Action item: Copy all of the entries that follow, exactly.

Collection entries
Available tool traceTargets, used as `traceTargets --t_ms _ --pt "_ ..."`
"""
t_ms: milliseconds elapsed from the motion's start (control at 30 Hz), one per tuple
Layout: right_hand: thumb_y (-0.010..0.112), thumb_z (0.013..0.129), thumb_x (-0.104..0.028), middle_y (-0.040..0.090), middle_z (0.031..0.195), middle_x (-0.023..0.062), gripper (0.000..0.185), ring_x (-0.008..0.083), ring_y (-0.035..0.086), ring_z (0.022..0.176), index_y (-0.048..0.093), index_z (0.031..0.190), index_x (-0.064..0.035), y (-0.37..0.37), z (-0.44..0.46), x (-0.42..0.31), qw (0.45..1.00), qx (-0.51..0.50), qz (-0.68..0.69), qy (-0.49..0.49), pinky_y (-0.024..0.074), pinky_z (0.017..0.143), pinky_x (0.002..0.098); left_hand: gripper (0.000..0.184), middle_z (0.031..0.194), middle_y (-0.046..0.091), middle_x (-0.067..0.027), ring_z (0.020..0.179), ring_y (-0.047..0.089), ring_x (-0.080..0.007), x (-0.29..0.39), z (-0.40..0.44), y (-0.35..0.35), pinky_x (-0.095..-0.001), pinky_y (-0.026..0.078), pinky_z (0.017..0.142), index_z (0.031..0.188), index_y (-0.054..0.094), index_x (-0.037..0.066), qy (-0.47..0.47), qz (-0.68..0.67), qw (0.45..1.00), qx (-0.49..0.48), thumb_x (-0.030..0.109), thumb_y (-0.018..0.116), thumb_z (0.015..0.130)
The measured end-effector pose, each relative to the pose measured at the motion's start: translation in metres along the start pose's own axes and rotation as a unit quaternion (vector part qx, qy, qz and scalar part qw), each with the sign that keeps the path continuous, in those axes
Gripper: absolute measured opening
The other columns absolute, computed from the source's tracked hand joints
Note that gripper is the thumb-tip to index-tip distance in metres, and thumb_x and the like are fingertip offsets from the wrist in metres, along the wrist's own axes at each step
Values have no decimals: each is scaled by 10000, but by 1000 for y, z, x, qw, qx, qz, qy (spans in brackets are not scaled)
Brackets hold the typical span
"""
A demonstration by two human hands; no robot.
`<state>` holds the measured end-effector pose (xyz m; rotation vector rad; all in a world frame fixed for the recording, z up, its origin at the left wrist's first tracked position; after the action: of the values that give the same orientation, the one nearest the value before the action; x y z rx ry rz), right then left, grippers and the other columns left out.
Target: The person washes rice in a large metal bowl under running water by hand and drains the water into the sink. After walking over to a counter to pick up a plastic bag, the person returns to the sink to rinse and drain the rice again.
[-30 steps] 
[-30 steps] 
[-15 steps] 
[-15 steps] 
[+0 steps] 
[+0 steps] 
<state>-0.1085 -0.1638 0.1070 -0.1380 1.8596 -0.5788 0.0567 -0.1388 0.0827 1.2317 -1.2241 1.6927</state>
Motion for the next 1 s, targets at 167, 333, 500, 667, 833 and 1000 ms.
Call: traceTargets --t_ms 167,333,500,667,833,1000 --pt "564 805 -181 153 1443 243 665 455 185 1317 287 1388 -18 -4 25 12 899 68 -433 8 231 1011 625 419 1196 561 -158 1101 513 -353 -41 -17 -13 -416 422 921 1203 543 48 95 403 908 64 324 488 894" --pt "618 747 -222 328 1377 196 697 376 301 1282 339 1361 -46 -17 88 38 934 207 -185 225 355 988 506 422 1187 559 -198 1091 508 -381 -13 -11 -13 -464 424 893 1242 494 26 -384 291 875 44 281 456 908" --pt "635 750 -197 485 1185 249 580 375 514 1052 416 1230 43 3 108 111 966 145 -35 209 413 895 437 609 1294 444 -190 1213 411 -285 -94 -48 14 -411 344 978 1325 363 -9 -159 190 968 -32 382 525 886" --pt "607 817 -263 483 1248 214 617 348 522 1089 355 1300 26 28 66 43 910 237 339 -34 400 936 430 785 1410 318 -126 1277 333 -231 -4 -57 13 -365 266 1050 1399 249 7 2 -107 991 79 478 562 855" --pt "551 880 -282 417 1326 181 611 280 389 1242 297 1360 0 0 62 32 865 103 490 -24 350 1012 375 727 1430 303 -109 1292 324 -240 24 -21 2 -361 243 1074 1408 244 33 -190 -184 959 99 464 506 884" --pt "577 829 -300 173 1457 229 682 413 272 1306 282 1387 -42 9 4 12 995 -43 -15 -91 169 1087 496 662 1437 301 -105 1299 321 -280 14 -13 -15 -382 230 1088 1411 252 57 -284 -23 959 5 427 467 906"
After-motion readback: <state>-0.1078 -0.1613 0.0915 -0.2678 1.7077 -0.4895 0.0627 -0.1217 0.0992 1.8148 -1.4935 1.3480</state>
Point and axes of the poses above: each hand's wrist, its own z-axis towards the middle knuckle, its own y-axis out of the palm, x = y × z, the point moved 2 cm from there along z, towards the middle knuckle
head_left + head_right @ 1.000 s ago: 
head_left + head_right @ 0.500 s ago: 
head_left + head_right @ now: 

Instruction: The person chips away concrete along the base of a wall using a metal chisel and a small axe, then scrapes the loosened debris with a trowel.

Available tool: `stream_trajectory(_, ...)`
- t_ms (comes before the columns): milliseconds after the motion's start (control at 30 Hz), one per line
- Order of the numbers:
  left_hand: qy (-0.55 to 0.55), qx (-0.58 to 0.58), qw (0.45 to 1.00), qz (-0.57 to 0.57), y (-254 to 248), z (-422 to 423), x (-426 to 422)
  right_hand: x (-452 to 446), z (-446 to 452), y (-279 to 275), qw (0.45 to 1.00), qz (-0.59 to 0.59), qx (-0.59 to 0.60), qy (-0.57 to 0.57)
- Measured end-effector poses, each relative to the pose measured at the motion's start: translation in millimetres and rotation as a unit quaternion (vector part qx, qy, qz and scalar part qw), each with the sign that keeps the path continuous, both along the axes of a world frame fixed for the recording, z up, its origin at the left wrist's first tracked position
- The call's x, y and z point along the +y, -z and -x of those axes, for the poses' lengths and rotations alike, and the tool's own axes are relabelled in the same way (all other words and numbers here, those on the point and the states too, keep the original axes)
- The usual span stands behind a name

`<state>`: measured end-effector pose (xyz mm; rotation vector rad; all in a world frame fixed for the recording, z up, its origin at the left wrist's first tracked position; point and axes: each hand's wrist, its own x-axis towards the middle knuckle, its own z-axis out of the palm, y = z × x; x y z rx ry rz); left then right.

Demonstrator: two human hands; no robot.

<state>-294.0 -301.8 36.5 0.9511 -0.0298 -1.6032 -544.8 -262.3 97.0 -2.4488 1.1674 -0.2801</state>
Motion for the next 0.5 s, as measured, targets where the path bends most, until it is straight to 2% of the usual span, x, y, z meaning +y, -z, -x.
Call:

Exercise result:
Available tool traceTargets, used as `traceTargets --t_ms _ --pt "_ ..."`
"""
t_ms: milliseconds elapsed from the motion's start (control at 30 Hz), one per tuple
Layout: right_hand: thumb_y (-0.010..0.112), thumb_z (0.013..0.129), thumb_x (-0.104..0.028), middle_y (-0.040..0.090), middle_z (0.031..0.195), middle_x (-0.023..0.062), gripper (0.000..0.185), ring_x (-0.008..0.083), ring_y (-0.035..0.086), ring_z (0.022..0.176), index_y (-0.048..0.093), index_z (0.031..0.190), index_x (-0.064..0.035), y (-0.37..0.37), z (-0.44..0.46), x (-0.42..0.31), qw (0.45..1.00), qx (-0.51..0.50), qz (-0.68..0.69), qy (-0.49..0.49), pinky_y (-0.024..0.074), pinky_z (0.017..0.143), pinky_x (0.002..0.098); left_hand: gripper (0.000..0.184), middle_z (0.031..0.194), middle_y (-0.046..0.091), middle_x (-0.067..0.027), ring_z (0.020..0.179), ring_y (-0.047..0.089), ring_x (-0.080..0.007), x (-0.29..0.39), z (-0.40..0.44), y (-0.35..0.35), pinky_x (-0.095..-0.001), pinky_y (-0.026..0.078), pinky_z (0.017..0.142), index_z (0.031..0.188), index_y (-0.054..0.094), index_x (-0.037..0.066), qy (-0.47..0.47), qz (-0.68..0.67), qw (0.45..1.00), qx (-0.49..0.48), thumb_x (-0.030..0.109), thumb_y (-0.018..0.116), thumb_z (0.015..0.130)
The measured end-effector pose, each relative to the pose measured at the motion's start: translation in metres along the start pose's own axes and rotation as a unit quaternion (vector part qx, qy, qz and scalar part qw), each with the sign that keeps the path continuous, in those axes
Gripper: absolute measured opening
The other columns absolute, computed from the source's tracked hand joints
Note that gripper is the thumb-tip to index-tip distance in metres, and thumb_x and the like are fingertip offsets from the wrist in metres, along the wrist's own axes at each step
Values have no decimals: each is scaled by 10000, but by 1000 for y, z, x, qw, qx, qz, qy (spans in brackets are not scaled)
Brackets hold the typical span
"""
A demonstration by two human hands; no robot.
`<state>` holds the measured end-effector pose (xyz m; rotation vector rad; all in a world frame fixed for the recording, z up, its origin at the left wrist's first tracked position; after the action: of the values that give the same orientation, the one nearest the value before the action; x y z rx ry rz), right then left, grippers and the other columns left out.
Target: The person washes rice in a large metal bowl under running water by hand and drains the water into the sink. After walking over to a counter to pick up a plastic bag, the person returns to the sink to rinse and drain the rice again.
[-30 steps] 
[-30 steps] 
[-15 steps] 
[-15 steps] 
[+0 steps] 
[+0 steps] 
<state>-0.1085 -0.1638 0.1070 -0.1380 1.8596 -0.5788 0.0567 -0.1388 0.0827 1.2317 -1.2241 1.6927</state>
Motion for the next 1 s, targets at 167, 333, 500, 667, 833 and 1000 ms.
Call: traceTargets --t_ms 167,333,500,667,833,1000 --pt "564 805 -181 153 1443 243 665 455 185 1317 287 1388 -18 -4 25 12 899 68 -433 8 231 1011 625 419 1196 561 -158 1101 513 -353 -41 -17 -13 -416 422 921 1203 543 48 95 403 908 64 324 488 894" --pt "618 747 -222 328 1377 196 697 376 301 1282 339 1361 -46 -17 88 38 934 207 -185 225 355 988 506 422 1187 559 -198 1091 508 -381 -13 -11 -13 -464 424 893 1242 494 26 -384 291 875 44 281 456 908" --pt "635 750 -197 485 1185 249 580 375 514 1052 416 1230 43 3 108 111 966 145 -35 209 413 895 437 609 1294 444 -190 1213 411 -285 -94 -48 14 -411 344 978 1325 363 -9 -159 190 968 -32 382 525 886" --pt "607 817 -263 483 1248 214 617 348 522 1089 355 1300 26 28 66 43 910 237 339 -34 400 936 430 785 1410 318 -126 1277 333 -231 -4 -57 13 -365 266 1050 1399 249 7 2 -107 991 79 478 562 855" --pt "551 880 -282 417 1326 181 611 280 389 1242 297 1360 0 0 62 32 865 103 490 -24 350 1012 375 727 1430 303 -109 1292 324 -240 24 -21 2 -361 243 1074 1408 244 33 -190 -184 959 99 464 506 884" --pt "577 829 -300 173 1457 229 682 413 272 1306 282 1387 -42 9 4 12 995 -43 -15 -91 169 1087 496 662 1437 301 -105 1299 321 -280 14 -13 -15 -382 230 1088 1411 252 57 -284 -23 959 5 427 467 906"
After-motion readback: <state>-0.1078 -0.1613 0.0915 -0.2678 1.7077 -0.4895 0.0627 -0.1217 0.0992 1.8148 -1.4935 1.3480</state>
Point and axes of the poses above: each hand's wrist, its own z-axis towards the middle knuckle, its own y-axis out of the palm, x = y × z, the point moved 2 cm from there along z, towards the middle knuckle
head_left + head_right @ 1.000 s ago: 
head_left + head_right @ 0.500 s ago: 
head_left + head_right @ now: 

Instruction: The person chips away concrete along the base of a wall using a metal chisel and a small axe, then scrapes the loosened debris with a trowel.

Available tool: `stream_trajectory(_, ...)`
- t_ms (comes before the columns): milliseconds after the motion's start (control at 30 Hz), one per line
- Order of the numbers:
  left_hand: qy (-0.55 to 0.55), qx (-0.58 to 0.58), qw (0.45 to 1.00), qz (-0.57 to 0.57), y (-254 to 248), z (-422 to 423), x (-426 to 422)
  right_hand: x (-452 to 446), z (-446 to 452), y (-279 to 275), qw (0.45 to 1.00), qz (-0.59 to 0.59), qx (-0.59 to 0.60), qy (-0.57 to 0.57)
- Measured end-effector poses, each relative to the pose measured at the motion's start: translation in millimetres and rotation as a unit quaternion (vector part qx, qy, qz and scalar part qw), each with the sign that keeps the path continuous, both along the axes of a world frame fixed for the recording, z up, its origin at the left wrist's first tracked position
- The call's x, y and z point along the +y, -z and -x of those axes, for the poses' lengths and rotations alike, and the tool's own axes are relabelled in the same way (all other words and numbers here, those on the point and the states too, keep the original axes)
- The usual span stands behind a name

`<state>`: measured end-effector pose (xyz mm; rotation vector rad; all in a world frame fixed for the recording, z up, its origin at the left wrist's first tracked position; point and axes: each hand's wrist, its own x-axis towards the middle knuckle, its own z-axis out of the palm, y = z × x; x y z rx ry rz); left then right.

Demonstrator: two human hands; no robot.

<state>-294.0 -301.8 36.5 0.9511 -0.0298 -1.6032 -544.8 -262.3 97.0 -2.4488 1.1674 -0.2801</state>
Motion for the next 0.5 s, as measured, targets where the path bends most, until it is straight to 2% of the usual span, x, y, z meaning +y, -z, -x.
Call:

No other output belongs with this exercise.